Unpacking mostly done- suitcases have been emptied and laundry done, but there are still clusters of stuff brought back and yet to be sorted. G came down with some horrible flu thing on the Monday we came back, and spent the next couple of days being miserable. So the whole unpack at home by myself thing, not so much.
Yesterday I realised that I probably needed to get organised about the donor egg cycle. Good thing, as her period is due on Monday (she thinks! Oh the casualness of this!) and the courier doesn’t go on Friday. So meds had to be sorted today. I called the clinic, no probs there, but then it transpired I still had outstanding blood tests.
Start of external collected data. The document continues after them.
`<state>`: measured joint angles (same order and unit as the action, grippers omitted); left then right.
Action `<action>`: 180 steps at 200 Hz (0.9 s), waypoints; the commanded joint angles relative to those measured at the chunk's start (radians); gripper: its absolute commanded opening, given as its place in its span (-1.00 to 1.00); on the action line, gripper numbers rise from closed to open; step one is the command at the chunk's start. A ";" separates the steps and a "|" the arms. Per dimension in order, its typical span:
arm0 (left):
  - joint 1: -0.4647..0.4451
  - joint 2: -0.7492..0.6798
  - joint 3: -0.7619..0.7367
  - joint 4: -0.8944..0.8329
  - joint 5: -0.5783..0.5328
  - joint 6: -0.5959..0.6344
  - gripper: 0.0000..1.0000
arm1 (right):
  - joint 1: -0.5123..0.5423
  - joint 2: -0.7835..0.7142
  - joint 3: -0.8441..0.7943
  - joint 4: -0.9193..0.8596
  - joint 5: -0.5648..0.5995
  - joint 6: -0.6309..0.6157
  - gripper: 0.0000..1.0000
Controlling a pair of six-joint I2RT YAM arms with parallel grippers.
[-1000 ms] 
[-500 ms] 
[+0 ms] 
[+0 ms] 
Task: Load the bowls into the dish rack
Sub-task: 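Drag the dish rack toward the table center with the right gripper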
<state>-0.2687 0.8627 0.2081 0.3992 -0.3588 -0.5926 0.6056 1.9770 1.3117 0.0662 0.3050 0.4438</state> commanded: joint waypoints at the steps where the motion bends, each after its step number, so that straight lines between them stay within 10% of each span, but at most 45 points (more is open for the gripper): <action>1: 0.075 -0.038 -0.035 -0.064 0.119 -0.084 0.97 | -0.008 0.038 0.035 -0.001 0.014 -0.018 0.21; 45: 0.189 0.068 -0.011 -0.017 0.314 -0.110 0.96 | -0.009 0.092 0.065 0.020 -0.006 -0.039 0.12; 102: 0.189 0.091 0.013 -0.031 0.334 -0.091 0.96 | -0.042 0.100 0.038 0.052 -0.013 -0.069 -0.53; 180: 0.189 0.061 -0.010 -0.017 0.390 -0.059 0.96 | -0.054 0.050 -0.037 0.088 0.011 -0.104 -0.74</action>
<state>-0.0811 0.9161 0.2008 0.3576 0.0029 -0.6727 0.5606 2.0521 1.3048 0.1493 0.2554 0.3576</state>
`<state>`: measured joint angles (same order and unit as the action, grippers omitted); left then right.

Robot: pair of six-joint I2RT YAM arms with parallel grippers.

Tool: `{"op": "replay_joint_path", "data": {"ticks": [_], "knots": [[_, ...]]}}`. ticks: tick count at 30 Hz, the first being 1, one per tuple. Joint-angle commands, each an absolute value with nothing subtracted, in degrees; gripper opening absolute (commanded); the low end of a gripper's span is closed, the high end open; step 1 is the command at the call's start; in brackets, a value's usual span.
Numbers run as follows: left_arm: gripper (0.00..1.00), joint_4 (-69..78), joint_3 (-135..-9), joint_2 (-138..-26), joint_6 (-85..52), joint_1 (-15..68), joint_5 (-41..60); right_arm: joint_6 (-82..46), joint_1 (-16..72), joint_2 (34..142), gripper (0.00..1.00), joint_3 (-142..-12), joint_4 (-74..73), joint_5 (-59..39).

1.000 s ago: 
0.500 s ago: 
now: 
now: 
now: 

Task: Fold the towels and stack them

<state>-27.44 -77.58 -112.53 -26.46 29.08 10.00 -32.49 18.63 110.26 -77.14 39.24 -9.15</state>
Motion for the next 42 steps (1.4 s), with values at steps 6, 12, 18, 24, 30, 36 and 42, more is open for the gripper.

So I went in to pick up the documents. Turns out that my sister, her husband, G and I all needed to do blood tests and none of us did. We also all need to sign consent forms. Whoops. Not a major issue, drugs still on the way, with extra consent forms.
And odd little bonus to delaying the cycle from earlier. My cycle is just about synced up with my sister’s. Which means we can do a fresh transfer. Yay. Bonus of fresh transfer is that it costs us less up front. Plus less stress about frozen embryos (I have never had one).
But it also means meds for me too.
So somehow, none of us were really expecting to go through with this?
I have been very slack on the blog reading commenting this week, hibernating with books instead.